It’s not new to note that attention spans at the movie theater have gotten a lot worse in recent years. Even discounting semi-deliberate phenomena like A Minecraft Movie and its “chicken jockey” chaos, it’s still rare to get out to the multiplex these days and not see at least one person light up the darkness with their phone at some point during a showing. And you might call it harmless—incorrectly, but you might—but have you stopped to consider what this has done to Martin Scorsese?

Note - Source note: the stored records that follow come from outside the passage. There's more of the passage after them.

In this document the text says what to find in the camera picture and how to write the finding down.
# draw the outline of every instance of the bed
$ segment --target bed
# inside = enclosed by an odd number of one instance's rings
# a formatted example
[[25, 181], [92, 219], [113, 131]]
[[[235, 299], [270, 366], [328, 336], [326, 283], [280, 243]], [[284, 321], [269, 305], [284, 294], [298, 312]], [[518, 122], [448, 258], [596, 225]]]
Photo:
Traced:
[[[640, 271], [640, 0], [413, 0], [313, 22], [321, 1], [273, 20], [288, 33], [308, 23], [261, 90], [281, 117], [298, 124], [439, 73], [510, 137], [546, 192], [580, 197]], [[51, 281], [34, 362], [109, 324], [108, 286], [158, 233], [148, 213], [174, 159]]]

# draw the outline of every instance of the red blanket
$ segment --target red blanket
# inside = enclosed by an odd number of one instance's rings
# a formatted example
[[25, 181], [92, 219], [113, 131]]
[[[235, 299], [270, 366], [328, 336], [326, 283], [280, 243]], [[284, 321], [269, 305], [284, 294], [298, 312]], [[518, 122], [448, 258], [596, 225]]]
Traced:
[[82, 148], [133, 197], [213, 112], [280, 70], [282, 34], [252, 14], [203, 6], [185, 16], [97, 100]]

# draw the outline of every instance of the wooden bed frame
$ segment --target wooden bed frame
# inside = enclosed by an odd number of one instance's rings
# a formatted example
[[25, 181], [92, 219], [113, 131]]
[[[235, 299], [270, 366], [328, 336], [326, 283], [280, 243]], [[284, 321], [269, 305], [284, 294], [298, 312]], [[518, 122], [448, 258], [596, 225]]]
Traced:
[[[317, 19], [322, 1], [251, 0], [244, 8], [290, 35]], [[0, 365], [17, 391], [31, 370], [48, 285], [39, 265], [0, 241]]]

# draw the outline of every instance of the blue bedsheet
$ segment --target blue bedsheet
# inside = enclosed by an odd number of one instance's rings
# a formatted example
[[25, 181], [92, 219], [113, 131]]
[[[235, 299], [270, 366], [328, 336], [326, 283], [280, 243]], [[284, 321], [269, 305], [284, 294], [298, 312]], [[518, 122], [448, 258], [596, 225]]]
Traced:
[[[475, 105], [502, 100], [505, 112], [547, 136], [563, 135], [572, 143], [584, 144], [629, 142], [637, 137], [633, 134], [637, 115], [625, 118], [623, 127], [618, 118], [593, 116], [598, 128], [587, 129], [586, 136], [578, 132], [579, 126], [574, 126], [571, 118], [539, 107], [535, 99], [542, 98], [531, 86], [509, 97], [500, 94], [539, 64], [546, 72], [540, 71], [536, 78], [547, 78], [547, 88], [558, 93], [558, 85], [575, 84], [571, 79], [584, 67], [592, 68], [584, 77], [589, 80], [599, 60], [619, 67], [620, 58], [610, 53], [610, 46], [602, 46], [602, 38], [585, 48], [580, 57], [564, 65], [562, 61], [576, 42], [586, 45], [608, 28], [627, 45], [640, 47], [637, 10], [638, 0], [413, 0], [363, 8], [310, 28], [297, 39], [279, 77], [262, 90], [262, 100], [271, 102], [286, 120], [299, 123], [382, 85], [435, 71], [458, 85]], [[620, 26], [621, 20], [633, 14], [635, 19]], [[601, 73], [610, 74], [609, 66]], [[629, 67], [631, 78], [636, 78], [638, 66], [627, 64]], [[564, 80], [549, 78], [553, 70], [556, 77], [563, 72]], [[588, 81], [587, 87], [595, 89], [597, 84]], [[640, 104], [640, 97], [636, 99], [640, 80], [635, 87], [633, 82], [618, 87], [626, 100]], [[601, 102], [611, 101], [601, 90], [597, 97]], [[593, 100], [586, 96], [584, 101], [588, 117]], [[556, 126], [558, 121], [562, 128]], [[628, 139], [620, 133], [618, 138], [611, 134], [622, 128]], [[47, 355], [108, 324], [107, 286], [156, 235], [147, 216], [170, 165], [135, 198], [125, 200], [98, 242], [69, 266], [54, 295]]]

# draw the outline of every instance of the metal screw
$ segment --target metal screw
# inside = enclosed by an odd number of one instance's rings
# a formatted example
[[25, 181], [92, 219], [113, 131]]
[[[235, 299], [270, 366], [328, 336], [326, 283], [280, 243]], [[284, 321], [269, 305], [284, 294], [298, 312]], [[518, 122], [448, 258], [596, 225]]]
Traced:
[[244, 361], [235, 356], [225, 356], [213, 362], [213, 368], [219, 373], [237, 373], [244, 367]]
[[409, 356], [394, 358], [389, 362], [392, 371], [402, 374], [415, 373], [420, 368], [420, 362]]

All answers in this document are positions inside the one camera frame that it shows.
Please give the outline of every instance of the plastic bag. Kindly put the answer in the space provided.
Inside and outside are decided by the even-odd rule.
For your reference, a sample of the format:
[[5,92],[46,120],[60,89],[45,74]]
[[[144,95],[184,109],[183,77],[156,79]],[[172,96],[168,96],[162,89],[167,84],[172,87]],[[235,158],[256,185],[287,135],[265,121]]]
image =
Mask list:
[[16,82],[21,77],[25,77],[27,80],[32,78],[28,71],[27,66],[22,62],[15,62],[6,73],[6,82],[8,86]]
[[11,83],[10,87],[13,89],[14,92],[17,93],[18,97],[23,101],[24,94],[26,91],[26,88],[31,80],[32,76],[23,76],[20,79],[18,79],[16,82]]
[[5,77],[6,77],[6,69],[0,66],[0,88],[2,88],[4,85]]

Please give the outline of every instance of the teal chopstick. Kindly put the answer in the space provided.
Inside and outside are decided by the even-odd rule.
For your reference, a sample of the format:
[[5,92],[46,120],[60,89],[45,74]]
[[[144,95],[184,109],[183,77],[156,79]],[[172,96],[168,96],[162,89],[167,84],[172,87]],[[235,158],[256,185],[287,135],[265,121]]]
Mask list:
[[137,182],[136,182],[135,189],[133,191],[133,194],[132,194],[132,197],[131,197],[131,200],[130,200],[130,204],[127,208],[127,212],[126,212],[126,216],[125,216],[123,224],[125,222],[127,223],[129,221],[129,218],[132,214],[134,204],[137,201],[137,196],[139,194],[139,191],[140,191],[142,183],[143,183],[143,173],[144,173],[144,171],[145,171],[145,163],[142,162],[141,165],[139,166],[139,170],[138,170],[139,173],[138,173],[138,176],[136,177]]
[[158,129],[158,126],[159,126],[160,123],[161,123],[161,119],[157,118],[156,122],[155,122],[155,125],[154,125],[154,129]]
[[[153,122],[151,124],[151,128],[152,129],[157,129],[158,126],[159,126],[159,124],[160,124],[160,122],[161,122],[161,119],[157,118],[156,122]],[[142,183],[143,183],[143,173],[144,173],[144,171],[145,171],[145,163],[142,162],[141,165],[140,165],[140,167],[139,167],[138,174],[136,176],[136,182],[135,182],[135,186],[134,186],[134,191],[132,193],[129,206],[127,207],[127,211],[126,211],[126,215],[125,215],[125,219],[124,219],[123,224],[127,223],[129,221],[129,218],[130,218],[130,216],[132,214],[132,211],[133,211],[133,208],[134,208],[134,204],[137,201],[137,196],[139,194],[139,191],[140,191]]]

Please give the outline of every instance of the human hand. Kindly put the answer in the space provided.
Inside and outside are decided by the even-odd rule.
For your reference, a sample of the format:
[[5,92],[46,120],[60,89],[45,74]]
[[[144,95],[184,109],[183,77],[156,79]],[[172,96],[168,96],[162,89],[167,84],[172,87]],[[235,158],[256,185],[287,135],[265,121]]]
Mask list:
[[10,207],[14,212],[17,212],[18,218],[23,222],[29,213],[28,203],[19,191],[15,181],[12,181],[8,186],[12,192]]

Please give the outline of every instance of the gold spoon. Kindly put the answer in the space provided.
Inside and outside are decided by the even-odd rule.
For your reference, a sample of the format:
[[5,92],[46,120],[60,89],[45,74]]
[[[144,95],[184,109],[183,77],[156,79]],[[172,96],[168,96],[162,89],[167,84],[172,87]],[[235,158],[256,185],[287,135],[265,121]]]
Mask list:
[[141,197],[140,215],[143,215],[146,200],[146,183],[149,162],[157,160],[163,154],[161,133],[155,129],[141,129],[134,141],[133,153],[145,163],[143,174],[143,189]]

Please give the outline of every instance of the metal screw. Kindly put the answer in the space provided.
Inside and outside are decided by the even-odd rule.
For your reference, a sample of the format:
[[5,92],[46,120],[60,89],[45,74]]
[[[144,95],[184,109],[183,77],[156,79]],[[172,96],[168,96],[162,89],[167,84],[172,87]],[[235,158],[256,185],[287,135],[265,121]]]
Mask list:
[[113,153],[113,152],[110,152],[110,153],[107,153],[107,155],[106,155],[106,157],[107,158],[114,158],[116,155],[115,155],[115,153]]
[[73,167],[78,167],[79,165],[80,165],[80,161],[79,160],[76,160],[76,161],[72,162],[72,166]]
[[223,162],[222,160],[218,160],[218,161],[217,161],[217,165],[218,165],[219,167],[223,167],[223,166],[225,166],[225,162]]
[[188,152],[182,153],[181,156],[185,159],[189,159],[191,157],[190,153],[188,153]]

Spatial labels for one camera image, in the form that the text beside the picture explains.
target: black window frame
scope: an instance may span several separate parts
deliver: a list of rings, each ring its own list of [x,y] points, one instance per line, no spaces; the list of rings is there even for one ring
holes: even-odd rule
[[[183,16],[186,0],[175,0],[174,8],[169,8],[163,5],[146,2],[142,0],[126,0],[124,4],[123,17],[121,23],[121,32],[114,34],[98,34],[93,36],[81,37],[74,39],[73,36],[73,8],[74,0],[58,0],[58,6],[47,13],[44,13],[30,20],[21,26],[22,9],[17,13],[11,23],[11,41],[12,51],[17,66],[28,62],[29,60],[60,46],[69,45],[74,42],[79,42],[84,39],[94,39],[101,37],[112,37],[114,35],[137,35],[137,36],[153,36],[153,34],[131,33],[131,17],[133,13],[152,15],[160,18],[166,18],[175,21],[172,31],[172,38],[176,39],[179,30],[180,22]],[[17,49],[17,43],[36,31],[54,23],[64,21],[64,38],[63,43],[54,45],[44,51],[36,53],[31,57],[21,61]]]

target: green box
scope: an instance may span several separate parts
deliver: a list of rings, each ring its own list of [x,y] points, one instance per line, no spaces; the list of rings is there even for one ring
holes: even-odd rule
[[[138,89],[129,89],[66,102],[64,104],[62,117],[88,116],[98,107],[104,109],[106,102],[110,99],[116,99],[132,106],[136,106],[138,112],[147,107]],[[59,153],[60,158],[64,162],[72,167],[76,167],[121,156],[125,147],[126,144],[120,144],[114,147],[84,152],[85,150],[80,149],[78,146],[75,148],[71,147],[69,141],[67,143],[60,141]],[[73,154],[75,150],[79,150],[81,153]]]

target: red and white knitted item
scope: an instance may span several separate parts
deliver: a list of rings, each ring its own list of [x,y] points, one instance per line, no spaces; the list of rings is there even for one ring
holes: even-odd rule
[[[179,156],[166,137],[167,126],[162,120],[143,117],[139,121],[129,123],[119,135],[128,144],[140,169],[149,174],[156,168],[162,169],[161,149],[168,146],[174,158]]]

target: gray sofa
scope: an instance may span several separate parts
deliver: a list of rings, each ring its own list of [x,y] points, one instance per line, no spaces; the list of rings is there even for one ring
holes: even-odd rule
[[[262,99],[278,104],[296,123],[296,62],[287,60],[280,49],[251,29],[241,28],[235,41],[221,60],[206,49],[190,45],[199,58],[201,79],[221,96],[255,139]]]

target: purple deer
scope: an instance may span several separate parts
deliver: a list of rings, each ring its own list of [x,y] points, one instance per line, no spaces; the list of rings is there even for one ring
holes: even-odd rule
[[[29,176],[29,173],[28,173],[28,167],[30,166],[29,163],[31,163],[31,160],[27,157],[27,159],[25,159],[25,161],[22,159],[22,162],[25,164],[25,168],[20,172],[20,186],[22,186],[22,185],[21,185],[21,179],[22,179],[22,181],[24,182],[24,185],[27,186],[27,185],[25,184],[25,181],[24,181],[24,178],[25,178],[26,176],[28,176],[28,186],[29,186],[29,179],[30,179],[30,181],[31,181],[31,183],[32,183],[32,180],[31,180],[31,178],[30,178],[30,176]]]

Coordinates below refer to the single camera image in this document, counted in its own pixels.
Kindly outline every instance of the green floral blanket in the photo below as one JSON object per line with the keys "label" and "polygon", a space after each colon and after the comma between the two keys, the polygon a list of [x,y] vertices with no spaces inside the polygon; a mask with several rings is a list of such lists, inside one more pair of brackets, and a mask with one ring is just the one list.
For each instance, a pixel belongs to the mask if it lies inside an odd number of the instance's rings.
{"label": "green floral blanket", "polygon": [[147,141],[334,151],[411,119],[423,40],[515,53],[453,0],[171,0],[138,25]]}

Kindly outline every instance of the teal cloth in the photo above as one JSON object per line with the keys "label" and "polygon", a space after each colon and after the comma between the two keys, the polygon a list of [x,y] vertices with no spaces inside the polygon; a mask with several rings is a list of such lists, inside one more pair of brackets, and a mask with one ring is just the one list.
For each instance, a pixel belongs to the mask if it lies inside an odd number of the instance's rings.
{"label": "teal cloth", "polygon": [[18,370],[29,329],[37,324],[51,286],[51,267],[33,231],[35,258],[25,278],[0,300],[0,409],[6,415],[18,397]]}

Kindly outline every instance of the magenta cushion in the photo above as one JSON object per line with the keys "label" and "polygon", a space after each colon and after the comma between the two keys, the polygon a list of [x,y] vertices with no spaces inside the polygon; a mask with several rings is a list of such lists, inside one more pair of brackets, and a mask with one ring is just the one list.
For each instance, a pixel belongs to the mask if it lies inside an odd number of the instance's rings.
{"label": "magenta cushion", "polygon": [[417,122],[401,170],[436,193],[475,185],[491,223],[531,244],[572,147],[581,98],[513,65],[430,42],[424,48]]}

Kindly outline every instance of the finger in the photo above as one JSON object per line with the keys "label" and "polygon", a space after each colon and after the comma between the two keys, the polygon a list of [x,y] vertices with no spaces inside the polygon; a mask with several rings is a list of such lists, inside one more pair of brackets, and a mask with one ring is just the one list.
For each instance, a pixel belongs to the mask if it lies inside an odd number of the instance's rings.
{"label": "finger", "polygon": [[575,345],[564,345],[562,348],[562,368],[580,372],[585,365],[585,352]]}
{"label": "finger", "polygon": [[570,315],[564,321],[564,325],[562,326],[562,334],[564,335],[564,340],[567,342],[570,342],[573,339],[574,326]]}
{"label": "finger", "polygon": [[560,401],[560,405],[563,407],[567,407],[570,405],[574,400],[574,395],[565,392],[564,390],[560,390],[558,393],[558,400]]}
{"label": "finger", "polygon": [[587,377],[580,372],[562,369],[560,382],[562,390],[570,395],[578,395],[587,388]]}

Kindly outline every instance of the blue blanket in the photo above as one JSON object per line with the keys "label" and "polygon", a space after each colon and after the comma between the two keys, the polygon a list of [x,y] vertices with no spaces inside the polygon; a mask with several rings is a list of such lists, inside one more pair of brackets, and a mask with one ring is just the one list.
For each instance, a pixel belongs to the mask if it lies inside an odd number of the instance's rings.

You’ve driven the poor cinephile right out of the theaters for good!
This is per The Guardian, quoting a conversation Scorsese recently had with long-time film writer Peter Travers. (Warning that the following is unavoidably couched in Travers-speak, with all the “1970s Variety headline patter” that implies.) “I asked the maestro why he doesn’t see movies in theatres any more,” Travers wrote on his Travers Take blog, “And he went all raging bull about audiences who babble on phones during the movie, leave to order snacks and vats of soda, and keep up a noise level loud enough to drown out the actors.” When asked if people talking at the movies isn’t just part of the human condition, the 82-year-old Scorsese nevertheless held that there was once more respect for the films themselves: “When we talked it was always about the movie and the fun we had chewing over the details.’” And sure, there’s a bit of “Old cinematic legend yells at cloud” to that, but still: Kind of sad Martin Scorsese can’t just go catch a flick.
After all, Scorsese’s probably too polite to make a big deal out of any of this. (In a separate Marty-adjacent interview this weekend, The Studio‘s Evan Goldberg recalled directing Scorsese in the Apple TV+ show’s first episode, only to find out after the fact that the master had clocked a mistake Goldberg was making immediately, but “didn’t wanna be a backseat director.”) He’ll just retreat to his house, with its multiple screening rooms, where he can watch films without the distraction of other people’s distractions. Maybe that’s why Scorsese, who made his last two movies, The Irishman and Killers Of The Flower Moon, in partnership with streamers, has been less of a purist about the theatrical experience than some of his cinema-boosting contemporaries—although he did beg, back around the Netflix-aimed Irishman, for viewers not to watch his movie on their damn phones.